Russian lawmakers have started working on the Kremlin’s long held dream of an isolated internet along the lines of the system used in China. The official reason for this is fear that during a conflict with the U.S., servers allowing internet access in Russia could be shut down.
- Legislation has been prepared by a group of lawmakers headed by Andrei Klishas, who earlier this week proposed (Rus) fining people who show online “disrespect” to the authorities. The other key figure in the proposal is Andrei Lugovoi, the former security officer suspected of poisoning Alexander Litvinenko in London in 2006.
- “In a situation where [Russia is] aggressively surrounded and the U.S. makes statements about Russian cyberattacks we have to be able to provide security for the internet in Russia if the U.S. restricts access to the servers,” Lugovoi told The Bell. He stressed that this did not mean blocking foreign internet traffic in Russia.

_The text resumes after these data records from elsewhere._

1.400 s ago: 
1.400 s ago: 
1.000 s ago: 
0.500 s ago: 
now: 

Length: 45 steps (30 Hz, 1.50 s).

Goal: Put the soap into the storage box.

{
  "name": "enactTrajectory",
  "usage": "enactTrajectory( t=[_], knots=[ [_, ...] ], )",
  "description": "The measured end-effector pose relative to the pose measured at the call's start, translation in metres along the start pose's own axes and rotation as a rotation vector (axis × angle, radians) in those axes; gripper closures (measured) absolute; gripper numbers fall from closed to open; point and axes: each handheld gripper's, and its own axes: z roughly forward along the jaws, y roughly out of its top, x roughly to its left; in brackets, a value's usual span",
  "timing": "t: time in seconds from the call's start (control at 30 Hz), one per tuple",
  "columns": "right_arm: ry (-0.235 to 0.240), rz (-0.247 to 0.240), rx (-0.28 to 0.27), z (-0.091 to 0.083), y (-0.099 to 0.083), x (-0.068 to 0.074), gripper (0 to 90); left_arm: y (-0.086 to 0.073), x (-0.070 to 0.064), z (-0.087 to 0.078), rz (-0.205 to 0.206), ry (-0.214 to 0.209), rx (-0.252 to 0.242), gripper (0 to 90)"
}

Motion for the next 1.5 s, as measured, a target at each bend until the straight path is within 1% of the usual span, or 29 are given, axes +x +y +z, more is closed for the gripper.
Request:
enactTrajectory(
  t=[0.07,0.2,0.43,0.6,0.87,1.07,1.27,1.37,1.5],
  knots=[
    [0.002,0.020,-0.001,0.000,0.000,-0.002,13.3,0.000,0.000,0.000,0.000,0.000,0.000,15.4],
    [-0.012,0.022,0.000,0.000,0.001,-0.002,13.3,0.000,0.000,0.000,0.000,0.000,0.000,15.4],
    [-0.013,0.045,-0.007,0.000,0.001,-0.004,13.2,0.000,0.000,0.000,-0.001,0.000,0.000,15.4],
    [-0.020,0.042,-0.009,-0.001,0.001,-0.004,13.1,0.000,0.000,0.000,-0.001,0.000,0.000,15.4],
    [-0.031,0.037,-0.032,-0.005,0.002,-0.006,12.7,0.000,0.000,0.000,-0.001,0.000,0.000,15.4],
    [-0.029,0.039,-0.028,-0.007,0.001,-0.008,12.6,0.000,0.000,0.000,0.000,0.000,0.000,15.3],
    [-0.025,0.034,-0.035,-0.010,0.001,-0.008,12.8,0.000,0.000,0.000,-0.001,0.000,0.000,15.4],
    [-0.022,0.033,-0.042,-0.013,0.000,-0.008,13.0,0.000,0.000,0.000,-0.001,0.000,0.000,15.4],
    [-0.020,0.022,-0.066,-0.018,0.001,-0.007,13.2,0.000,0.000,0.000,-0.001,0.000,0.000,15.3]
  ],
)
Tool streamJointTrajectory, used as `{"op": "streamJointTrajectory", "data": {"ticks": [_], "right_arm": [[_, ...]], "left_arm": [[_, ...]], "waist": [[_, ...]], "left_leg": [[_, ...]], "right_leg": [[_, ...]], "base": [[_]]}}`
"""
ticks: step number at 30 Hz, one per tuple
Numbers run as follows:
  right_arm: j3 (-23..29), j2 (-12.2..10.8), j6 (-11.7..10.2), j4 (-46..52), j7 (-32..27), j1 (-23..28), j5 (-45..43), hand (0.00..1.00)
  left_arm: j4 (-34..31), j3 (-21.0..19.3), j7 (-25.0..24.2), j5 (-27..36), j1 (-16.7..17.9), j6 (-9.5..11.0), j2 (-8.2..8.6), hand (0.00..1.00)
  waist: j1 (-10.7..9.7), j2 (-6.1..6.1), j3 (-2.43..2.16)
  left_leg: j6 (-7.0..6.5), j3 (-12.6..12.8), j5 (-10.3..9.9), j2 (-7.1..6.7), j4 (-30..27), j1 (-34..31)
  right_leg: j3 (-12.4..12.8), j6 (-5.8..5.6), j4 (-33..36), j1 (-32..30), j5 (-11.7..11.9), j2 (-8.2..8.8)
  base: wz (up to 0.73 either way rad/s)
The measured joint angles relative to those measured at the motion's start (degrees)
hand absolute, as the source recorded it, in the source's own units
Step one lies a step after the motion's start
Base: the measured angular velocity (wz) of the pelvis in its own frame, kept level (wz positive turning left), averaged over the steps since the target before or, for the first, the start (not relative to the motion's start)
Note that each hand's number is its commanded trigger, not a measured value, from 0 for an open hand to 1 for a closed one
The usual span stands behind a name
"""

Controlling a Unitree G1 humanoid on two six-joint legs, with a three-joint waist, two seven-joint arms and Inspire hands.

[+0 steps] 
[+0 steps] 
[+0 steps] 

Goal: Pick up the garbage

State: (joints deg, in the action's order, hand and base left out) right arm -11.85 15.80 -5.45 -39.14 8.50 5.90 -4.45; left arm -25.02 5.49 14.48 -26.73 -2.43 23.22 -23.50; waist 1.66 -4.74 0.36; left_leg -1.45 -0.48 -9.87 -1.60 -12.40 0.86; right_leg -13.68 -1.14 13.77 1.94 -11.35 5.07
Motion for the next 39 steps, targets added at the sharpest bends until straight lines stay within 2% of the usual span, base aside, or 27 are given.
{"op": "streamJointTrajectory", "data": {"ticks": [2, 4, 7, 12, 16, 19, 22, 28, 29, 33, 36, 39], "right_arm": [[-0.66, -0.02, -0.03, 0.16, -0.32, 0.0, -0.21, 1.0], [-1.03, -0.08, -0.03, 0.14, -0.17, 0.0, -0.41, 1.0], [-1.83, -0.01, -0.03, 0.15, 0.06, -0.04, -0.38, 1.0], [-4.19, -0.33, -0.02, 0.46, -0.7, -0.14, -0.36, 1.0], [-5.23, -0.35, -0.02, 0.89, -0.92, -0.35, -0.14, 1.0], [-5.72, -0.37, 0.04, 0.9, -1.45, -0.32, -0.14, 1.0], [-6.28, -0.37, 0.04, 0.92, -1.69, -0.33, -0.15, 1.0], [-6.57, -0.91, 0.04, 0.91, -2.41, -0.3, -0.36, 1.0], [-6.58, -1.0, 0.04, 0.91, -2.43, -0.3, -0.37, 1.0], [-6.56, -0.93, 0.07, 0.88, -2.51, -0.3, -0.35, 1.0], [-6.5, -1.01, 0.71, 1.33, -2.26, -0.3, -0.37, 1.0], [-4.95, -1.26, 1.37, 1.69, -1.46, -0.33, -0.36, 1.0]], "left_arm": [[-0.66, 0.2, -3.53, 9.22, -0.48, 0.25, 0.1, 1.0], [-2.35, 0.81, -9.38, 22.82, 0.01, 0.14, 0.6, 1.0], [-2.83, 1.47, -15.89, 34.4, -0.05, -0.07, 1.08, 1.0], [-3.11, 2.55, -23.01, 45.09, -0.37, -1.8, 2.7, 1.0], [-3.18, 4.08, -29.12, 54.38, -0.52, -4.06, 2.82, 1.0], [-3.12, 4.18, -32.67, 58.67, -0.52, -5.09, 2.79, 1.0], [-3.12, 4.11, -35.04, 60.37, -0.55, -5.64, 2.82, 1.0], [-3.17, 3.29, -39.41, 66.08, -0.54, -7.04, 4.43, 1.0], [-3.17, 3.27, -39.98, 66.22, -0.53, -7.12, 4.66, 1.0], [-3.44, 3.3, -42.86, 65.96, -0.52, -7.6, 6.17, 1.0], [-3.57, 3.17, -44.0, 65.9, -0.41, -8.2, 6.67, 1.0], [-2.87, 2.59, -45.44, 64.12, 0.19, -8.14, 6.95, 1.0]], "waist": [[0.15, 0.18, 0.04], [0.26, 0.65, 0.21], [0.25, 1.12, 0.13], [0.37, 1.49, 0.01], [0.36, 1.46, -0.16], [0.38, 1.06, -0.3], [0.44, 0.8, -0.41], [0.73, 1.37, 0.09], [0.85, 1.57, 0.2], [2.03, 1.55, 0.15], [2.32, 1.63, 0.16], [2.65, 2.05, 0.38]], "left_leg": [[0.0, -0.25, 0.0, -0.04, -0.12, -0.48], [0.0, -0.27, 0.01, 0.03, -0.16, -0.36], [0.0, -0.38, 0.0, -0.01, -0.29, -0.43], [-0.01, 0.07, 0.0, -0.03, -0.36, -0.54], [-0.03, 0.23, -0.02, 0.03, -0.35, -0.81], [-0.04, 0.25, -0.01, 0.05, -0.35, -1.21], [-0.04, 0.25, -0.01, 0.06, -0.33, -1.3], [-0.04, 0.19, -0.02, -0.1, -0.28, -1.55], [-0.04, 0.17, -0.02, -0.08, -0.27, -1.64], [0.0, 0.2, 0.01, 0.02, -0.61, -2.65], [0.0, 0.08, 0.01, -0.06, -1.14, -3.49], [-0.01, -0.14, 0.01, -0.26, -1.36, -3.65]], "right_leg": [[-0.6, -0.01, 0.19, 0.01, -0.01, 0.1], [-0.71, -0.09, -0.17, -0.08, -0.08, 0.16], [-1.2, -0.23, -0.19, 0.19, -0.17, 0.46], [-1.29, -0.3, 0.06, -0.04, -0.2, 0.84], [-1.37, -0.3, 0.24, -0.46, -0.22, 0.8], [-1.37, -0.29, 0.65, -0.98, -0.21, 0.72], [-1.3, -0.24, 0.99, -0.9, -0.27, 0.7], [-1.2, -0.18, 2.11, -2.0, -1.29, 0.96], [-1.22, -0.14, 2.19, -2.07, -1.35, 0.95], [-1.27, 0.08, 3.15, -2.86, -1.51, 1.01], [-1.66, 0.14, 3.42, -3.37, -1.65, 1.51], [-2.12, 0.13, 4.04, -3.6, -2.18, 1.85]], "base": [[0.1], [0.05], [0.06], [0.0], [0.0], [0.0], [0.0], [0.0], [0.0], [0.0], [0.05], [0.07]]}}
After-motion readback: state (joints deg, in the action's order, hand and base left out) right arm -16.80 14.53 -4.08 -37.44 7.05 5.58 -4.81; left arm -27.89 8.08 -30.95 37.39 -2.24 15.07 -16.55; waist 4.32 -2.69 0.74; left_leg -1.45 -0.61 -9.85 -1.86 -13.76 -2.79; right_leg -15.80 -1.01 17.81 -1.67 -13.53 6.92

- The creation of an independent internet has long been a dream of the Russian authorities. The first ‘stress tests’ for a situation in which the U.S. shut out Russia from the internet were carried out in 2014. These exercises, run by the Communications Ministry, showed that Russia’s internet is vulnerable. And overcoming this vulnerability by building a mechanism to isolate Russia from the global internet is not something that has been achieved in the four years since then. Lugovoi told The Bell it won’t cost operators any money to do this — but they will need to re-tune their equipment.
Why the world should care
While the proposal by Lugovoi and Klishas seems unsophisticated, it is yet another reminder of how hawks in the Russian elite see the internet. And they have not given up on creating a system that will replicate in Russia what China has so successfully implemented for itself.